All of the lines below are to be transcribed faithfully, with pictures excluded from the copy.

[Opening GIVEN DATA section]

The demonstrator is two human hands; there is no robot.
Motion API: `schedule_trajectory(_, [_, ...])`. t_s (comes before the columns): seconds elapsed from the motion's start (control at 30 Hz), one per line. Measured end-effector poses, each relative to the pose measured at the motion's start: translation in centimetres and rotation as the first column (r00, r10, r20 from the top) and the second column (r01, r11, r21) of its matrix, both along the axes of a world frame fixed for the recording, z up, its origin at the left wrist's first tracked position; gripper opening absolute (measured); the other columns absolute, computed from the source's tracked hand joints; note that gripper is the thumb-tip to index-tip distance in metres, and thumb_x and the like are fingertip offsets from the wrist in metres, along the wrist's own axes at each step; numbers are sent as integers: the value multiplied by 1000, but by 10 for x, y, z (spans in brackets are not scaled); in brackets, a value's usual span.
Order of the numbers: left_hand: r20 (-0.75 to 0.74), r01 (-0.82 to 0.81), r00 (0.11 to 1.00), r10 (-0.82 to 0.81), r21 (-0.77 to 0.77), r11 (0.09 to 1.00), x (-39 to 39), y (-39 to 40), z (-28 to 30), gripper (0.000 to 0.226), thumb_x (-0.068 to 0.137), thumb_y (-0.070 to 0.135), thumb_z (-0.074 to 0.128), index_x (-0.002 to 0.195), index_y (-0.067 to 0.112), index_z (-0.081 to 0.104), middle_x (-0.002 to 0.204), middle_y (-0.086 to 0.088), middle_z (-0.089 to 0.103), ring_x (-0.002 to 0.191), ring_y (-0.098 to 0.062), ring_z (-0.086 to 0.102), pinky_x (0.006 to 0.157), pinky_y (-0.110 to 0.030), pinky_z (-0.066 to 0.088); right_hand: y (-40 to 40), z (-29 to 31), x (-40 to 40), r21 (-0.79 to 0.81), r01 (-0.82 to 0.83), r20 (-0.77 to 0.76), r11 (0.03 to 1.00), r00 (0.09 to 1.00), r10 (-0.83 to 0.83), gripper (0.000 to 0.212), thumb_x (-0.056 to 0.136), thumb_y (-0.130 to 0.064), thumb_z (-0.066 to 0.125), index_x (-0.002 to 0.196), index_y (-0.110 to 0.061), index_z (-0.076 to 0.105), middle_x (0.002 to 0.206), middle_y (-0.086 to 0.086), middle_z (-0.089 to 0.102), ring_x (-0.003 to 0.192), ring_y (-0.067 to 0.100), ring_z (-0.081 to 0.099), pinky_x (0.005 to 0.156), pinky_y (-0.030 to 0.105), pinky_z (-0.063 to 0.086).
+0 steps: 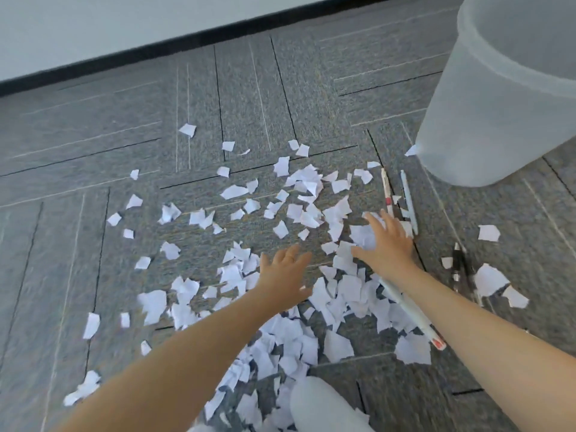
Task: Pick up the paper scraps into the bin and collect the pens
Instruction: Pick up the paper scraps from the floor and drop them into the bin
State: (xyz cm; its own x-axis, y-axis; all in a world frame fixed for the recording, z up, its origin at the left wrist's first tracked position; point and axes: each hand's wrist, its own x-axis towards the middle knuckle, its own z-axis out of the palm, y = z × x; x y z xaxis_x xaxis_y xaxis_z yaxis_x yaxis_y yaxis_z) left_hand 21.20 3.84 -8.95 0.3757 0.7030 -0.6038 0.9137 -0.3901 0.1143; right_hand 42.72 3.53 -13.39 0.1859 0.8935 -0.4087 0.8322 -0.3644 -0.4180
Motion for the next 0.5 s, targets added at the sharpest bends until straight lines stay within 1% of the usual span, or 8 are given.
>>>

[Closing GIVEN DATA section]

- _ANSWER AREA_:
The demonstrator is two human hands; there is no robot.
Motion API: `schedule_trajectory(_, [_, ...])`. t_s (comes before the columns): seconds elapsed from the motion's start (control at 30 Hz), one per line. Measured end-effector poses, each relative to the pose measured at the motion's start: translation in centimetres and rotation as the first column (r00, r10, r20 from the top) and the second column (r01, r11, r21) of its matrix, both along the axes of a world frame fixed for the recording, z up, its origin at the left wrist's first tracked position; gripper opening absolute (measured); the other columns absolute, computed from the source's tracked hand joints; note that gripper is the thumb-tip to index-tip distance in metres, and thumb_x and the like are fingertip offsets from the wrist in metres, along the wrist's own axes at each step; numbers are sent as integers: the value multiplied by 1000, but by 10 for x, y, z (spans in brackets are not scaled); in brackets, a value's usual span.
Order of the numbers: left_hand: r20 (-0.75 to 0.74), r01 (-0.82 to 0.81), r00 (0.11 to 1.00), r10 (-0.82 to 0.81), r21 (-0.77 to 0.77), r11 (0.09 to 1.00), x (-39 to 39), y (-39 to 40), z (-28 to 30), gripper (0.000 to 0.226), thumb_x (-0.068 to 0.137), thumb_y (-0.070 to 0.135), thumb_z (-0.074 to 0.128), index_x (-0.002 to 0.195), index_y (-0.067 to 0.112), index_z (-0.081 to 0.104), middle_x (-0.002 to 0.204), middle_y (-0.086 to 0.088), middle_z (-0.089 to 0.103), ring_x (-0.002 to 0.191), ring_y (-0.098 to 0.062), ring_z (-0.086 to 0.102), pinky_x (0.006 to 0.157), pinky_y (-0.110 to 0.030), pinky_z (-0.066 to 0.088); right_hand: y (-40 to 40), z (-29 to 31), x (-40 to 40), r21 (-0.79 to 0.81), r01 (-0.82 to 0.83), r20 (-0.77 to 0.76), r11 (0.03 to 1.00), r00 (0.09 to 1.00), r10 (-0.83 to 0.83), gripper (0.000 to 0.212), thumb_x (-0.056 to 0.136), thumb_y (-0.130 to 0.064), thumb_z (-0.066 to 0.125), index_x (-0.002 to 0.196), index_y (-0.110 to 0.061), index_z (-0.076 to 0.105), middle_x (0.002 to 0.206), middle_y (-0.086 to 0.086), middle_z (-0.089 to 0.102), ring_x (-0.003 to 0.192), ring_y (-0.067 to 0.100), ring_z (-0.081 to 0.099), pinky_x (0.005 to 0.156), pinky_y (-0.030 to 0.105), pinky_z (-0.063 to 0.086).
+0 steps: 
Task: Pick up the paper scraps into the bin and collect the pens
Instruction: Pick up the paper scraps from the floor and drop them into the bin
State: (xyz cm; its own x-axis, y-axis; all in a world frame fixed for the recording, z up, its origin at the left wrist's first tracked position; point and axes: each hand's wrist, its own x-axis towards the middle knuckle, its own z-axis out of the palm, y = z × x; x y z xaxis_x xaxis_y xaxis_z yaxis_x yaxis_y yaxis_z) left_hand 21.20 3.84 -8.95 0.3757 0.7030 -0.6038 0.9137 -0.3901 0.1143; right_hand 42.72 3.53 -13.39 0.1859 0.8935 -0.4087 0.8322 -0.3644 -0.4180
Motion for the next 0.5 s, targets added at the sharpest bends until straight lines stay within 1% of the usual span, or 8 are given.
>>>

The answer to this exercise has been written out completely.